金融機能の再生のための緊急措置に関する法律第65条第2項に基づく預金保険機構に対する資金の貸付けの実施要領

金融機能の再生のための緊急措置に関する法律(以下「法」という。)第65条第2項に基づく預金保険機構(以下「機構」という。)に対する資金の貸付けのうち、機構が法第65条第1項に規定する金融再生業務(ただし、法第60条第4号および第9号に規定する業務を除く。以下同じ。)を行うために必要な資金の貸付けについては、次の要領により取扱う。

1.貸付方式

手形貸付

2.貸付金額

  1. (1)機構が金融再生業務を新たに行うために必要とする資金については、機構の資金繰りを勘案し、機構が金融再生業務の遂行に要する必要最小限の金額を、本行の貸付金額とする。
  2. (2)機構が既往の借入れの返済(発行済債券の償還を含む。

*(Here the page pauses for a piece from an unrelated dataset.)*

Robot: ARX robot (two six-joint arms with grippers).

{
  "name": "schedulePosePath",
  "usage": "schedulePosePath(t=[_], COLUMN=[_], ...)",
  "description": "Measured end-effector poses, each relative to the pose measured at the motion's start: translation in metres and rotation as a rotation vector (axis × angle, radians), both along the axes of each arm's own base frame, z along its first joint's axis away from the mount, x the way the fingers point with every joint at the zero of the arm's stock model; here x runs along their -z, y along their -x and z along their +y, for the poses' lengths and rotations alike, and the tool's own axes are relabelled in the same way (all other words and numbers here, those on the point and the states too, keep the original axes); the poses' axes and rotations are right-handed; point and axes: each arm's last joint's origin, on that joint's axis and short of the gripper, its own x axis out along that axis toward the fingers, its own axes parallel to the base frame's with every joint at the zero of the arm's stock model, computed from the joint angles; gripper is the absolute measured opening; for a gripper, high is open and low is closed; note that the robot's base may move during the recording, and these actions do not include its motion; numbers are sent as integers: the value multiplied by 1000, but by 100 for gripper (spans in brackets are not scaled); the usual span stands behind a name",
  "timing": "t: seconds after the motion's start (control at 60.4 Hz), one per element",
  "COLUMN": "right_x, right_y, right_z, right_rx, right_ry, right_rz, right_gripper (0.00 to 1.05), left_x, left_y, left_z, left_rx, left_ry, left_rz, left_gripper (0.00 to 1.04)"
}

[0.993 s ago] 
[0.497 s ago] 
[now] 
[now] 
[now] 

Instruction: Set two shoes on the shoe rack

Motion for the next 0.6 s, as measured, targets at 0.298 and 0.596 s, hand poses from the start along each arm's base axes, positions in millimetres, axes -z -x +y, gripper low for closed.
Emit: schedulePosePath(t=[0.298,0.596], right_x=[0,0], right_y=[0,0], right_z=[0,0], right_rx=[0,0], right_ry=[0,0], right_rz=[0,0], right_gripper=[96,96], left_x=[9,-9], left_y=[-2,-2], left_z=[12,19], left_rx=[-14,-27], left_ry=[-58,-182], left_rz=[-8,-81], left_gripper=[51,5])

以下同じ。)のために必要とする資金については、機構が、あらかじめ法第65条第1項に定める金融機関その他の者からの借入れのために実施した入札の結果不足する金額があるときに限り、当該不足金額を、本行の貸付金額とする。
  3. (3)本行による上記(1)の貸付け(以下「新規資金貸付け」という。)、上記(2)の貸付け(以下「借換資金貸付け」という。)、およびこの要領の実施前に既に実行済の機構が法第60条第9号に規定する業務を行うために必要とする資金の貸付けの合計額は、法第65条第1項の規定により政令で定められた機構の借入れまたは債券発行の限度額の範囲内とする。

3.貸付期間

  1. (1)新規資金貸付けについては、次の区分により返済期限を設定する。
    1. イ.各年の1月初日から3月末日までの間に貸付けを実行する場合においては、その同年8月の最初の営業日(銀行営業日で、かつ日本銀行の営業する日をいう。以下同じ。)を返済期限とする。
    2. ロ.各年の4月初日から6月末日までの間に貸付けを実行する場合においては、その同年11月の最初の営業日を返済期限とする。
    3. ハ.各年の7月初日から9月末日までの間に貸付けを実行する場合においては、その翌年2月の最初の営業日を返済期限とする。
    4. ニ.各年の10月初日から12月末日までの間に貸付けを実行する場合においては、その翌年5月の最初の営業日を返済期限とする。
  2. (2)借換資金貸付けについては、貸付実行日の翌日から起算して13か月の期間内で、上記2.(2)の入札による機構の金融機関その他の者からの借入れにかかる返済期限と同一日を返済期限とする。

4.政府保証および担保

  1. (1)本行に対する機構の当該借入金債務について法第66条の規定に基づく政府による保証がなされることを貸付けの条件とする。
  2. (2)担保の差入れは貸付けの条件としない。

5.貸付利率

  1. (1)新規資金貸付けについては、基準貸付利率のうち「国債、特に指定する債券または商業手形に準ずる手形を担保とする貸付利率」とする。
  2. (2)借換資金貸付けについては、同一日を返済期限とする上記2.(2)の入札における落札加重平均利率(年利建てパーセント単位で小数点以下第3位以下切捨て。)とする。